Anyhow, the past few months have been like the end of V for Vendetta when the fireworks explode the parliament buildings all over town to Beethoven's 5th symphony. It was like a spectacular destruction of my life as I knew it and was comfortable with on many levels - professionally, romantically and domestically. I took solace in knowing that as things came up with me to figure out and work through in my life, the rest of the country and world was going through similar crises and transitions.

A global financial meltdown and new president later, we are piecing together a new plan for the future. I am glad that my soul is coming down from being stunned into shock so many times and my writing voice is returning - the other day I was walking with a dear old friend and found myself fumbling for the pen I had kept handy for that moment, when my thoughts returned.

What makes a human have ability to formulate intellectual ideas above those in a more primal survival mode is being able to clear your mind enough to let those thoughts rise, I suppose. I knew that I was in a transition phase during the past few months, and gripped my mental cap nervously as I assured myself that the silence in my head would pass when I could finally stop freaking out.

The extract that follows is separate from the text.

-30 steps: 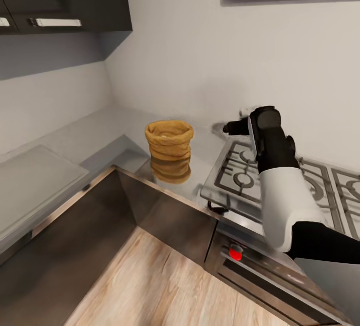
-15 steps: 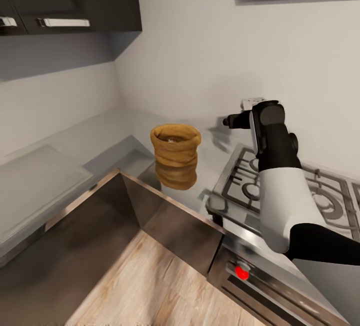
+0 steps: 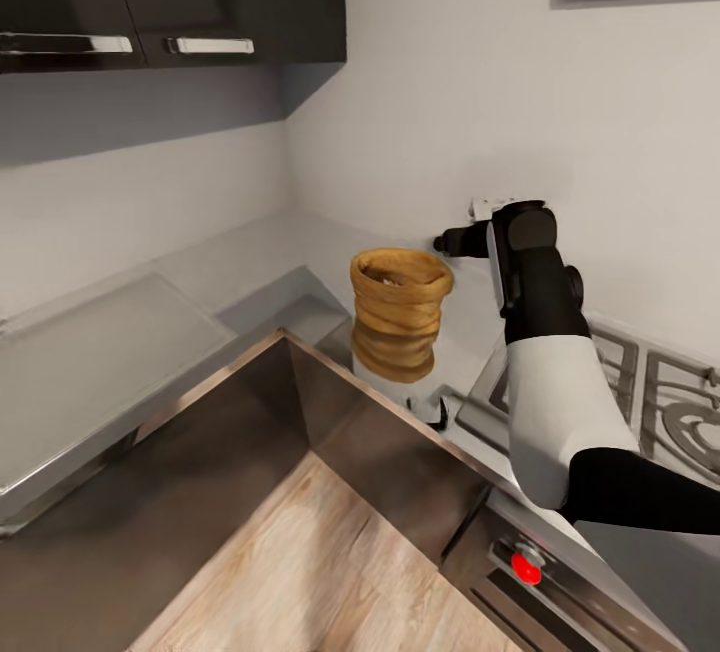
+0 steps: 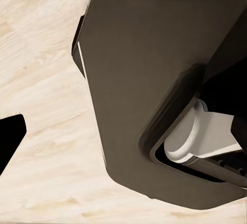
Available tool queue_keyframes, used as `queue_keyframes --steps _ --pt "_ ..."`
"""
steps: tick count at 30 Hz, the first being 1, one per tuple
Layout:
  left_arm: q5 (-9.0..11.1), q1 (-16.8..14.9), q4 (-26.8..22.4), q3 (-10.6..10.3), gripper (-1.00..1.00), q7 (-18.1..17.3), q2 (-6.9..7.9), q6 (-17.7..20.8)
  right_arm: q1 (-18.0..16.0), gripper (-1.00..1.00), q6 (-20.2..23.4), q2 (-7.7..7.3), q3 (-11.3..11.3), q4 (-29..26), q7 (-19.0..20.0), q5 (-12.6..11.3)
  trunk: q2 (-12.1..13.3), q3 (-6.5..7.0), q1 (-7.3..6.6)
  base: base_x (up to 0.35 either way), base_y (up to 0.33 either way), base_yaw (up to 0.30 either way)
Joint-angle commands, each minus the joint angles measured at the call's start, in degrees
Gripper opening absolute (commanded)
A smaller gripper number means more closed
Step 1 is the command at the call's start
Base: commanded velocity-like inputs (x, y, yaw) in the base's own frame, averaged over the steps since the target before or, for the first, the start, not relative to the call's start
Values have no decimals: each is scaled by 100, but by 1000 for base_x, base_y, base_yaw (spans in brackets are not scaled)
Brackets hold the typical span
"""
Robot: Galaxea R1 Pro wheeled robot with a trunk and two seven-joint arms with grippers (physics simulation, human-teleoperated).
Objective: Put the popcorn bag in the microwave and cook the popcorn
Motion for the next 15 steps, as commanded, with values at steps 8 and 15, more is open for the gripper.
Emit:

So on this Thanksgiving I would like to check in and apologize to this neglected project for my inability to croak out anything positive or good to hear the past few months. I would like to express my thanks to my brain for snapping out of the shock, and my gratitude at being a little older now and having the perspective to know how my creative cycles work - as opposed to dramatically perching on a bridge assuming my soul was dead forever. I have been musing upon cycles in general - as this may be a time of downswing in my life and in my world, there will be a future for which we should focus on positioning ourselves for. Can't wait to see what happens.

Wednesday, November 5, 2008

Grant Park Victory Rally








Election Night 2008

In the spirit of moving forward, the United States elected Barack Obama as the President of the Untied States of America. This ended a very long process - years of the primary race within the Democratic and Republican parties and a very condensed past few months of heavy campaigning by both parties. I believe the whole country must be relieved that we have finally come to a conclusion.

I watched John McCain's concession speech from the counter of our local pizza spot, as the camera flashed to glimpses of the Obama rally taking place downtown at Grant Park. As he gracefully stepped aside in the race for the presidency, it became more and more apparently to the jubilant crowd in Chicago that it's hope for change was not quite as audacious as it had been in previous election years.

An image gently weeping Jesse Jackson marked the remarkable and historic shift in social and political possibilities. As I crossed the intersection of Congress and Michigan Ave. after jumping on the train to head to the rally, this thought occurred to me again when I realized that I had crossed the site of the riots of 1968 during the Democratic National Convention, 40 years ago. how the world seems to have changed. I heard the crowd roaring when I stepped out of the subway a few blocks away at jackson and Wabash, and knew the victory speech had begun.

The crowd in Grant Park was elated, full of smiles at random strangers, exchanges of hugs and high fives. No one was more enthused and proud than the city's African American population who represented themselves, bearing signs proclaiming "Yes, we did!"